サマリー
◆11月6日、欧州中央銀行(ECB)は定例の理事会を開き、政策金利である主要オペ金利を0.05%に据え置く決定をした。また同様に、上限政策金利である限界貸出金利および下限金利である中央銀行預金金利をそれぞれ0.3%、マイナス0.2%と据え置いている。日銀の追加緩和に続きECBに対しても期待されていた、社債・国債等の買い入れによる量的緩和の導入は先送りとなった。
◆11月4日、ECBは、念願であった銀行同盟の柱のひとつである、単一監督制度(SSM:Single Supervisory Mechanism)をスタートさせた。域内の資産規模が大きい主要120行を直接監督し、その他の域内3,500行を間接的にモニタリングする体制に移行した。来年1月にユーロに加盟するリトアニアが加わると参加は19ヶ国に達する。
◆銀行同盟の実施の先駆けとしてECBでは、資産査定(AQR: Asset Quality Review)を実施し、その結果を10月26日に発表している。今回のAQRの査定では、隠れた不良債権である猶予債権(Forbearance)を各行で特定し、総額1,360億ユーロ(18.6兆円)の追加的な不良債権の存在を明らかにしている。

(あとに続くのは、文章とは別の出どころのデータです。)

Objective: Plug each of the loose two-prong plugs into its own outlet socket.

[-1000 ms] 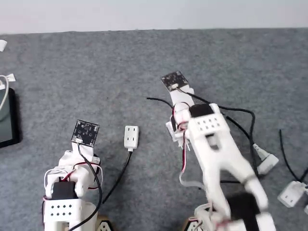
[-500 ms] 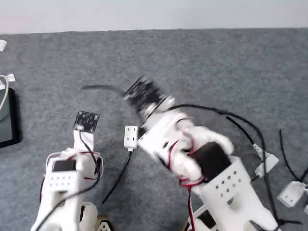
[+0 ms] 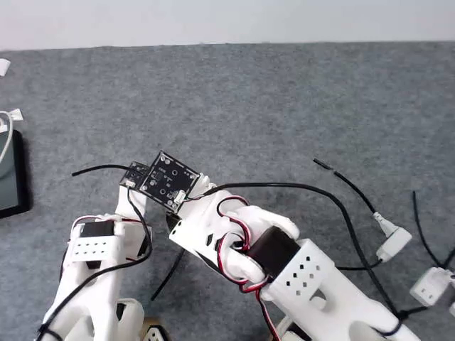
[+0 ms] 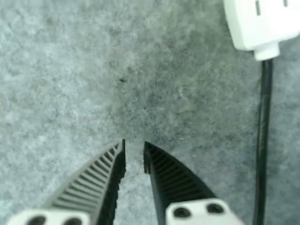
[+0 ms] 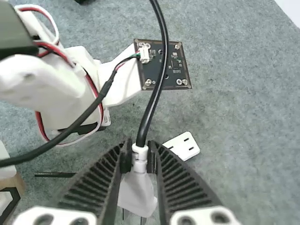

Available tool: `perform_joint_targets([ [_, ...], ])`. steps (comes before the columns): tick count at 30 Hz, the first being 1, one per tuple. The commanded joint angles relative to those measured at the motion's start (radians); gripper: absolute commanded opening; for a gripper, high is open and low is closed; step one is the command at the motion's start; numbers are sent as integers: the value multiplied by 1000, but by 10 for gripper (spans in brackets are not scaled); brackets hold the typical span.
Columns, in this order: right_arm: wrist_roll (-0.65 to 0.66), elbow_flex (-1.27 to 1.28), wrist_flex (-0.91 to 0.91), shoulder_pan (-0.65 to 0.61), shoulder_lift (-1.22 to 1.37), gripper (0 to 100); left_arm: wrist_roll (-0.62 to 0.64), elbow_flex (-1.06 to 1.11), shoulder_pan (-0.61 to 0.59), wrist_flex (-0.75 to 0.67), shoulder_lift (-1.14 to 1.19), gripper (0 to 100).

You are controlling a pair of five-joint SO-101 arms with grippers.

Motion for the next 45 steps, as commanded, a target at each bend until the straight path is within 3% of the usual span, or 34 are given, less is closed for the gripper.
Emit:
perform_joint_targets([
  [1, -14, 0, -44, -10, -19, 8, -40, 2, 46, 21, -106, 13],
  [12, -17, -11, -88, -10, 139, 9, -48, 226, 109, 127, -640, 13],
  [19, -38, -21, -90, 15, 147, 9, -28, 288, 103, 186, -855, 13],
  [27, 6, -12, -143, 113, 170, 9, 64, 294, 28, 183, -918, 13],
  [35, 81, -77, -272, 182, 440, 9, 109, 272, 5, 187, -910, 13],
  [45, 92, -264, -278, 252, 680, 9, 107, 274, 5, 187, -910, 13],
])
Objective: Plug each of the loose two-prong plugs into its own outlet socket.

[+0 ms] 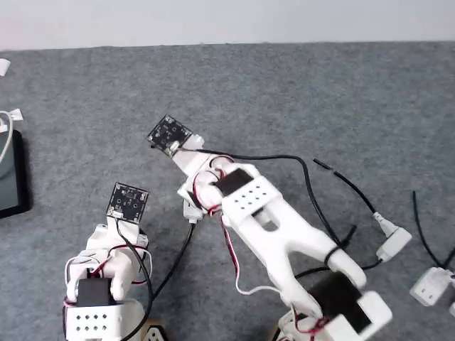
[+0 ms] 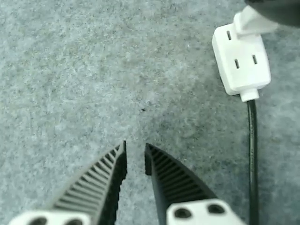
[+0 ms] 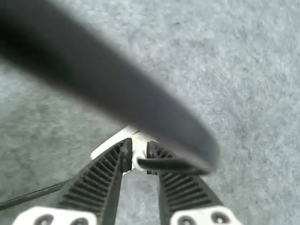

◆国別の結果では、南欧諸国の中でもイタリア、ギリシャ、キプロスの3ヶ国において、相対的に引当金の追加額、資本不足額等が大きいのが特徴であった。一方、前評判が悪かったにもかかわらず相対的に良好な結果であったのがスペインであった。
◆今回のAQRを実施した130行のロシア向け融資エクスポージャーの上位国をみるとフランス(241億ユーロ)に次いでイタリア(181億ユーロ)となっており、ロシア企業等との関係の強さが示されている。対象行全体について、ロシア通貨危機時(1998-1999年)の不良債権比率をあてはめて試算すると234億ユーロ、リーマン・ショック時を想定すれば55億ユーロの追加の不良債権が見込まれる試算となった。